Le directeur de la Sûreté du Québec (SQ), Richard Deschesnes, veut faire toute la lumière sur Sécur-Action, l'agence de sécurité qui surveille les locaux de son organisation.

Le grand patron de la SQ dit ne pas prendre l'affaire à la légère. Son organisation a été avisée il y a déjà quelques jours des démarches «exceptionnelles» du Service de police de Montréal (SPVM), a-t-il admis. Et mardi soir, le SPVM lui a annoncé qu'il mettait un terme à ses relations avec Sécur-Action, après enquête.

«Nous allons agir avec diligence. Nous avons commencé nos vérifications de bonnes moeurs il y a quelques jours. On veut faire la lumière sur cette affaire, c'est très important», dit M. Deschesnes, qui promet une décision d'ici quelques jours, au plus tard à la mi-octobre.

Sécur-Action surveille les installations du SPVM de façon intérimaire depuis la faillite de l'agence BCIA, au printemps. Bien que Sécur-Action et son président, Éric Beaupré, aient présenté la plus basse soumission pour le contrat annuel, le SPVM a décidé d'écarter l'entreprise, après que le maire de Montréal, Gérald Tremblay, eut demandé une vérification plus approfondie.

L'agence qui surveille les locaux de la police a accès à des renseignements cruciaux. Ses agents de sécurité contrôlent les entrées et les sorties de la police et des visiteurs, qui pourraient parfois être des informateurs.

C'est également l'agence Sécur-Action qui surveille les bâtiments gouvernementaux où loge l'escouade Marteau de la SQ, dans l'est de Montréal, a-t-on appris. Rappelons que l'escouade concentre ses énergies sur l'industrie de la construction.

Informations sensibles

Selon un agent de sécurité privé qui a déjà travaillé au QG de la SQ, rue Parthenais à Montréal, les agents peuvent avoir accès à des renseignements névralgiques. Par exemple, ils pourraient visionner les images transmises par les caméras de surveillance de la résidence du premier ministre Jean Charest.
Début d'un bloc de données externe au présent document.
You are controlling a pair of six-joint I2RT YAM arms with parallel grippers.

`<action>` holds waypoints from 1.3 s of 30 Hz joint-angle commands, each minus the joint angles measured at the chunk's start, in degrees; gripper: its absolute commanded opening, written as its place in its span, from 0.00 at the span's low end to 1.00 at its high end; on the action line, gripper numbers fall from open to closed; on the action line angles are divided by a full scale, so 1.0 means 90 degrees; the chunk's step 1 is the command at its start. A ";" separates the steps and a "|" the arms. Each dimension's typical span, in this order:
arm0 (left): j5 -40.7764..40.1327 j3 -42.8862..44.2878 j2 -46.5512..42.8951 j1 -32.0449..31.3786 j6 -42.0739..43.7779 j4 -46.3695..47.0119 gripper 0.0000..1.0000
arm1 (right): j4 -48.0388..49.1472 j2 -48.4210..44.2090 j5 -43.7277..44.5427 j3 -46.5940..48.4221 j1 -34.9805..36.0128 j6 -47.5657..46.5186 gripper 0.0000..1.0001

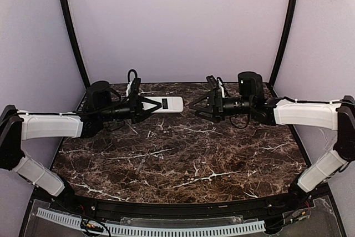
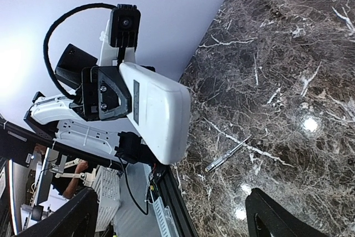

Richard Deschesnes ne veut pas confirmer cette information ni commenter la question. «Les agents de sécurité ont accès à certaines informations, mais pas les informations les plus sensibles», dit-il.

Au dire de M. Deschesnes, les policiers de la SQ savent comment s'y prendre avec leurs informateurs pour leur éviter les contrôles des gardiens de sécurité. Quoi qu'il en soit, le contrat avec Sécur-Action est résiliable avec un avis de 60 jours «sans qu'il soit nécessaire de motiver la décision».

Surveillance policière

Jean-Guy Dagenais, président de l'Association des policiers provinciaux du Québec, estime que les locaux de la SQ ne devraient pas être surveillés par des agences privées. «Je demande officiellement que, dans un délai raisonnable, la sécurité de tous les bâtiments de la SQ, incluant son quartier général à Montréal, soit assurée par des policiers et des policières de la SQ, comme c'était le cas jusqu'à il y a une dizaine d'années», a-t-il déclaré hier.

Cette revendication heurte l'Association québécoise de l'industrie de la sécurité, qui regroupe la plupart des agences. «Il est plus que temps que la police reconnaisse de façon adéquate les bienfaits des agences privées», a dit la présidente de l'organisme, Lynda Vachon.

Un point de vue que partage Dominique Lemieux, représentant des Métallos, un syndicat qui regroupe des milliers d'agents. M. Lemieux dénonce néanmoins Sécur-Action pour ce qu'il qualifie «d'attitude antisyndicale». «Avec les nouvelles règles du gouvernement Charest, l'accréditation syndicale ne suit plus quand il y a un changement d'employeur, dit-il. Chaque fois que Sécur-Action prend un contrat, les travailleurs doivent se syndiquer à nouveau, mais l'agence fait de fortes pressions pour qu'ils ne se syndiquent pas.»

Sur son site internet, Éric Beaupré affirme diriger un groupe de trois entreprises comptant 1500 employés non syndiqués. Selon lui, la controverse actuelle est en partie provoquée par la volonté des syndicats de prendre la place de ses agences.